*** SOURCE MATERIAL Section Begins ***

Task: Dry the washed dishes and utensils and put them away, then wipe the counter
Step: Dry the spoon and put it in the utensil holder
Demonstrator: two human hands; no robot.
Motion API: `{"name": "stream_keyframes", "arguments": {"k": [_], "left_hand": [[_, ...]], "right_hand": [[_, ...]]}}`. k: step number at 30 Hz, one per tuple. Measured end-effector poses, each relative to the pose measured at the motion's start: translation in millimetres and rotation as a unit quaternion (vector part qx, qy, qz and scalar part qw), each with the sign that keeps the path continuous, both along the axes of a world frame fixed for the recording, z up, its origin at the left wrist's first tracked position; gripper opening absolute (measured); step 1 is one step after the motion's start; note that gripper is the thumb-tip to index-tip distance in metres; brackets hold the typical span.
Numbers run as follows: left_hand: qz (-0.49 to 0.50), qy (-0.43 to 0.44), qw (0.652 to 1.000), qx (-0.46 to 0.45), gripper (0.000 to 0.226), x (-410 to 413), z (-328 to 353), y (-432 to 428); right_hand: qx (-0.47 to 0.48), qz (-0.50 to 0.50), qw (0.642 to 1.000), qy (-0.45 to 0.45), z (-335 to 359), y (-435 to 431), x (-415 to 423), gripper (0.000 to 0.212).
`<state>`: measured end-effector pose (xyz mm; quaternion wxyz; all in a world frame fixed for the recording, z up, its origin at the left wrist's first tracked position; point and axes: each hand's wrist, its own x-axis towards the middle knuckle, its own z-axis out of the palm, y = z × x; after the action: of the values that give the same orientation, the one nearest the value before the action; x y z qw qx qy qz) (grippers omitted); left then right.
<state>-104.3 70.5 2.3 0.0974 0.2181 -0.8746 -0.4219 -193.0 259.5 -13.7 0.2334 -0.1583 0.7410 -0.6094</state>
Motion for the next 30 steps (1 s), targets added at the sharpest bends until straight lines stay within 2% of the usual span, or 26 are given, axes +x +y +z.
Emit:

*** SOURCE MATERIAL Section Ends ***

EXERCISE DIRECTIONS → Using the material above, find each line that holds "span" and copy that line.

RESULT →
Motion API: `{"name": "stream_keyframes", "arguments": {"k": [_], "left_hand": [[_, ...]], "right_hand": [[_, ...]]}}`. k: step number at 30 Hz, one per tuple. Measured end-effector poses, each relative to the pose measured at the motion's start: translation in millimetres and rotation as a unit quaternion (vector part qx, qy, qz and scalar part qw), each with the sign that keeps the path continuous, both along the axes of a world frame fixed for the recording, z up, its origin at the left wrist's first tracked position; gripper opening absolute (measured); step 1 is one step after the motion's start; note that gripper is the thumb-tip to index-tip distance in metres; brackets hold the typical span.
Motion for the next 30 steps (1 s), targets added at the sharpest bends until straight lines stay within 2% of the usual span, or 26 are given, axes +x +y +z.

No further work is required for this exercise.